Tout me semble facile quand je suis sur le terrain, avec mon ballon tout rond. J’aime être là à faire voltiger le ballon, au bout de mes doigts, de bras en bras. Mes jambes écoutent le mouvement des rebondissements du ballon. Tout semble si facile avec moi. Selon le Président des TANGO, je suis protégée par une grâce supplémentaire par rapport à mes camarades de jeux.

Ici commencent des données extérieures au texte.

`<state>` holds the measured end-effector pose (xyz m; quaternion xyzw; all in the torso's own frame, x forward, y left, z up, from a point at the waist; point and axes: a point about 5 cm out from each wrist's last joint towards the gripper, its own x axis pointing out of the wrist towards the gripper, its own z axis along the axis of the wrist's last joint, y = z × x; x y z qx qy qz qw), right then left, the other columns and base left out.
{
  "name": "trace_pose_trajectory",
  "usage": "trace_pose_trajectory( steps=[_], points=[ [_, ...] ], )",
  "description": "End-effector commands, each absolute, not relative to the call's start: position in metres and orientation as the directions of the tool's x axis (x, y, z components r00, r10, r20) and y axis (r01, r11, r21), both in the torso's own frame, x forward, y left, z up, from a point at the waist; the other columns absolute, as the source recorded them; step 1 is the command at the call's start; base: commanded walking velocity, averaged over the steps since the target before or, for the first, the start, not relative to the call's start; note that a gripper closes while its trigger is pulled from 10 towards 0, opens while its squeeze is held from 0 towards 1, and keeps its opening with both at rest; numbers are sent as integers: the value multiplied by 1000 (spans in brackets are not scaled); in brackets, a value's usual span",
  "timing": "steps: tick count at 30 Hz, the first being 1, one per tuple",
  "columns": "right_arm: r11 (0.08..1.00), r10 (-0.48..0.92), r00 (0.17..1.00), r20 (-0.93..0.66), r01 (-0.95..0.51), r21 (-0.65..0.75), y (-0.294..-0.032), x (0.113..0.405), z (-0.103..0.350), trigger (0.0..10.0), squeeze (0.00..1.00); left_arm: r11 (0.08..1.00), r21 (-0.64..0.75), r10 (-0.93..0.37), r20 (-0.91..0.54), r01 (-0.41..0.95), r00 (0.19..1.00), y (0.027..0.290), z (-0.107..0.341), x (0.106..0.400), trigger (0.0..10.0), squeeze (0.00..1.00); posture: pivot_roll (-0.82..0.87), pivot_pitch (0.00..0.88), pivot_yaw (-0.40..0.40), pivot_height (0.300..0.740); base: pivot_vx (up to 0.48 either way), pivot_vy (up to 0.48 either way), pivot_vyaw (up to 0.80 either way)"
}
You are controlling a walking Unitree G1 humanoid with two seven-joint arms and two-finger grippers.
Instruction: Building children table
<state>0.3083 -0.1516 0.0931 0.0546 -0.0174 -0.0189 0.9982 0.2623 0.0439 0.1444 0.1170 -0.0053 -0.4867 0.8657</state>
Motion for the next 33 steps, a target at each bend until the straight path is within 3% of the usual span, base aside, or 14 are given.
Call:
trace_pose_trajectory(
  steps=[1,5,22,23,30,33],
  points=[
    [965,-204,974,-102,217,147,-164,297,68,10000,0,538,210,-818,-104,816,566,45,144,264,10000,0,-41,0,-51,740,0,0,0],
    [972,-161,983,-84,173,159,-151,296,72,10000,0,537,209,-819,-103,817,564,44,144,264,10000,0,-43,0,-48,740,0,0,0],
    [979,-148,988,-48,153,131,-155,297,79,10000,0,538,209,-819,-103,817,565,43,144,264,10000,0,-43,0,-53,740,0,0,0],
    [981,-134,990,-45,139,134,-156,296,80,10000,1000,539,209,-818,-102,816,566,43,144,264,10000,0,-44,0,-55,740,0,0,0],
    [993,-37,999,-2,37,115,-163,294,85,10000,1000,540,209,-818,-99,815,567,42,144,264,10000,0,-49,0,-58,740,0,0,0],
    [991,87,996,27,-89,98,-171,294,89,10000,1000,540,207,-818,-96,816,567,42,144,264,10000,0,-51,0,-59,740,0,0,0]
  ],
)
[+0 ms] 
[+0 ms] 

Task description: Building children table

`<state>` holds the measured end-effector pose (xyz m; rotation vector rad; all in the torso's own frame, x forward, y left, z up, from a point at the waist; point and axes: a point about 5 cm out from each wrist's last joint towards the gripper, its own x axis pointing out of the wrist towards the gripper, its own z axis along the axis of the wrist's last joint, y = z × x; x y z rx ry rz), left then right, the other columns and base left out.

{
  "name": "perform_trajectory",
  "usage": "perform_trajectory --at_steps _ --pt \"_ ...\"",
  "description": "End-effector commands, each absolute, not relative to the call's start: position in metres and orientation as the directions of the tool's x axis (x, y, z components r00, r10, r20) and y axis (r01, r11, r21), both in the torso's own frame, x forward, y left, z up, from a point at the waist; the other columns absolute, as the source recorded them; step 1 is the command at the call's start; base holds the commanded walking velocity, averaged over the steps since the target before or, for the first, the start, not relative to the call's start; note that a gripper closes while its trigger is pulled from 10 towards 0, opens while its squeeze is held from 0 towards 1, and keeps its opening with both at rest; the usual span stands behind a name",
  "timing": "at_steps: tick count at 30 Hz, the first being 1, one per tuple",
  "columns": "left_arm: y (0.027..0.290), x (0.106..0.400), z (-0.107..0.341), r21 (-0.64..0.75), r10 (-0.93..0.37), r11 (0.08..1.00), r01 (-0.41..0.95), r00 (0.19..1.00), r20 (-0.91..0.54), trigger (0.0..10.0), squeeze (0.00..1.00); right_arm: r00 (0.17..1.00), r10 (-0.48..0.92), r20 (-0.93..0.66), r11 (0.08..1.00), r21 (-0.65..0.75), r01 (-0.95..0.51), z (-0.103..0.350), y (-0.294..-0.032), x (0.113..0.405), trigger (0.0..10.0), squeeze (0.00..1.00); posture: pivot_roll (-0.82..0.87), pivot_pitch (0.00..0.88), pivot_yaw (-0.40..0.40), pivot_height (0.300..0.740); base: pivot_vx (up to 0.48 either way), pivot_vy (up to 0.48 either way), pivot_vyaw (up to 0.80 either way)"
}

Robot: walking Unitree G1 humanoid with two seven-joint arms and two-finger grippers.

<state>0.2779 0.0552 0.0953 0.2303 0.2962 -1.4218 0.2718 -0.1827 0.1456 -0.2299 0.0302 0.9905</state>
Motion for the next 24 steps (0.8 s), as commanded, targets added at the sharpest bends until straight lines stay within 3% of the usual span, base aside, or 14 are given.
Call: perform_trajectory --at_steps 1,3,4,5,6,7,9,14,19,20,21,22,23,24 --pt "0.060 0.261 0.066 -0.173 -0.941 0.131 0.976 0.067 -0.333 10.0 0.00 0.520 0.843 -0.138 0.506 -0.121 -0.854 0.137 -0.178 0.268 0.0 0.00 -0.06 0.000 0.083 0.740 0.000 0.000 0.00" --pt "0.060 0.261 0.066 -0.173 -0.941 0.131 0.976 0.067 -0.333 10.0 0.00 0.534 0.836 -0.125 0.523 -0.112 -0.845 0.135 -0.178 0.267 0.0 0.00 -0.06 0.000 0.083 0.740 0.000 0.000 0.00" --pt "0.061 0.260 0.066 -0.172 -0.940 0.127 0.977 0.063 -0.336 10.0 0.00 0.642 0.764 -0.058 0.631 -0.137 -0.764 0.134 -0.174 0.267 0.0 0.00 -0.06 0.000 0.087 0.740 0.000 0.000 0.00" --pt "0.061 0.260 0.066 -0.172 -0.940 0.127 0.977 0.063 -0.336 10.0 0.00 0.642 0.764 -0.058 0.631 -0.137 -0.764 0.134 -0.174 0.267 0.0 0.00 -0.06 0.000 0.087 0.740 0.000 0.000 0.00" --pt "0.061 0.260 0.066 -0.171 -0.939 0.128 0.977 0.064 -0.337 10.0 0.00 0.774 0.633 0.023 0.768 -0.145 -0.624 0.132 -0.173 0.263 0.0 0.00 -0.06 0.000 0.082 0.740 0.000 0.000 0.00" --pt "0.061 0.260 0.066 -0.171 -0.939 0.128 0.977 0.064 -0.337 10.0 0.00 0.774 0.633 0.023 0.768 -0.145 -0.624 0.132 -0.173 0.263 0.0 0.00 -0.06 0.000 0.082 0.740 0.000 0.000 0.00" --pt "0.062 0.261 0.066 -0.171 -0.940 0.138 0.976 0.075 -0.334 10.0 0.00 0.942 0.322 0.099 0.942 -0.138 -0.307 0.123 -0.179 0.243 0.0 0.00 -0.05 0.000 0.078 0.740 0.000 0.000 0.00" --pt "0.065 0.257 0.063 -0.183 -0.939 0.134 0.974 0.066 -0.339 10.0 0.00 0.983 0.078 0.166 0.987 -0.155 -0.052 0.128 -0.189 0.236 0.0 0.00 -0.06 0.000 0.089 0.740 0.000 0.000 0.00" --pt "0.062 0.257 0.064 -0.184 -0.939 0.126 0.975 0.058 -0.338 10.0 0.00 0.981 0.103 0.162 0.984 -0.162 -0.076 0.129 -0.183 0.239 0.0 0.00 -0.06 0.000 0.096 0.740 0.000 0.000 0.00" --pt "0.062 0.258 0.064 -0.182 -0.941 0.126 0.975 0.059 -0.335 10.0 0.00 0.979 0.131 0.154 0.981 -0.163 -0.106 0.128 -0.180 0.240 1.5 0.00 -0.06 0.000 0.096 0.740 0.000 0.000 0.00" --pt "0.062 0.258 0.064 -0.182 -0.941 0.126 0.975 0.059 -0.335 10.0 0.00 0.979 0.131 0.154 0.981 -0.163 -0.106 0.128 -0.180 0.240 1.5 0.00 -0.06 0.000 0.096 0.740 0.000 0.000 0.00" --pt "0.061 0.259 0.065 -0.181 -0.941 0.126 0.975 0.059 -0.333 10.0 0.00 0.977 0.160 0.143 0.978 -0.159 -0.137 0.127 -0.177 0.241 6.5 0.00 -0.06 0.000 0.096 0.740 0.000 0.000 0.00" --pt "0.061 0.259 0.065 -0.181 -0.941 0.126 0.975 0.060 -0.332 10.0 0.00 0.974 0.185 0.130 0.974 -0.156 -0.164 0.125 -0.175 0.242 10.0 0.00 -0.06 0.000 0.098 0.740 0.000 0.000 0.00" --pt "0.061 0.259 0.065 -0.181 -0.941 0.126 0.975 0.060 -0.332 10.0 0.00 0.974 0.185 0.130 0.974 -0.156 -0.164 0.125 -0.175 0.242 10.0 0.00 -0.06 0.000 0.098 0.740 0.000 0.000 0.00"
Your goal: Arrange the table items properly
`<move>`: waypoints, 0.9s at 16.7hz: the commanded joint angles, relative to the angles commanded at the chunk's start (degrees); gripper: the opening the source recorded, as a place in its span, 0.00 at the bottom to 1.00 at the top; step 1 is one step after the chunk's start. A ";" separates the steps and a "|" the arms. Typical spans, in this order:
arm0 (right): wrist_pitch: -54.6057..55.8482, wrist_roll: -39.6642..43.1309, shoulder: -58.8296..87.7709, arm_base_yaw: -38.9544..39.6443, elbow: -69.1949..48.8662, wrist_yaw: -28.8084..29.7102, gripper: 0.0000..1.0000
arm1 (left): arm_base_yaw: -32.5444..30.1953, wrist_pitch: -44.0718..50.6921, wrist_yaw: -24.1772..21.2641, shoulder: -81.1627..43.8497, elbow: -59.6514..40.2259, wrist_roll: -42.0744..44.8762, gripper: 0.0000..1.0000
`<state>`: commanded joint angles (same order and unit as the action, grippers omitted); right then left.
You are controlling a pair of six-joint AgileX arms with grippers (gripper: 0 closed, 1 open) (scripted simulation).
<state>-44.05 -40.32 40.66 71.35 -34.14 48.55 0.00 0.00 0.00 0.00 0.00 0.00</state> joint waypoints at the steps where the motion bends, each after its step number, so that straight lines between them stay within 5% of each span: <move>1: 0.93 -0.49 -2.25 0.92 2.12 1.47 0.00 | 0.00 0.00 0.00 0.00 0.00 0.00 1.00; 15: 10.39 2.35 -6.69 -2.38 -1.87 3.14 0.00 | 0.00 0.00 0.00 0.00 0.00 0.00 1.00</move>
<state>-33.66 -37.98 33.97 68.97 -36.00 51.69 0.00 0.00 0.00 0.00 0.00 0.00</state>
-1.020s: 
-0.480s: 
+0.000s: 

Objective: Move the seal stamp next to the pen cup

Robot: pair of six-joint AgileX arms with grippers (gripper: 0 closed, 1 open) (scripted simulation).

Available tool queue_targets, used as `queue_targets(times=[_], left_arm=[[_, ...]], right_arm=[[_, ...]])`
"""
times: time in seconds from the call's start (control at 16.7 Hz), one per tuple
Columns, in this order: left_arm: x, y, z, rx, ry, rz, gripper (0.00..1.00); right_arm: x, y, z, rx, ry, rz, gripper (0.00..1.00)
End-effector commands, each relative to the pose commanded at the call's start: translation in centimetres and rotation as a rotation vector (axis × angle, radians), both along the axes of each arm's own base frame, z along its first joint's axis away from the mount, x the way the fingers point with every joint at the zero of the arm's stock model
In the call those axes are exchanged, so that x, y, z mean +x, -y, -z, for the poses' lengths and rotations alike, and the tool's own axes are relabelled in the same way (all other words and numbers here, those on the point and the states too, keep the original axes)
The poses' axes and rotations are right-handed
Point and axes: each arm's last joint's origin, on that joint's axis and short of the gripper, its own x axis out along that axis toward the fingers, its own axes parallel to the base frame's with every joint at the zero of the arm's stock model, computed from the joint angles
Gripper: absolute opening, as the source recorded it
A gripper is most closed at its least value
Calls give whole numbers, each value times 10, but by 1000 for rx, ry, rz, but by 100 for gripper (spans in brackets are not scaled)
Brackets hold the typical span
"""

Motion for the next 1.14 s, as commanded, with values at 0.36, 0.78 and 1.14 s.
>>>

C’est vrai surtout, lorsque je dans le TANGO avec Albano. Nous n’avons jamais pu dire aux autres membres du groupe que nous nous voyons secrètement. Nous avions peur d’être ridicules, d’être jugés. Régulièrement, nous nous disions que ce n’était pas véritablement de l’Amour mais des envies et des pulsions de binômes. Nous nous étions connus mômes avec Albano. C’est lui qui qui m’avait mis le « rock » dans les mains, dans les pieds, dans la tête, dans le corps, dans mon âme. J’ai commencé à jouer dans la cour de récréation avec lui. Après le lycée, il est parti faire ses études de médecine à Paris. Nous nous y retrouvions pour voir son frère jouer au basket.

Le basket fut longtemps le prétexte de nos rendez-vous, de notre amour.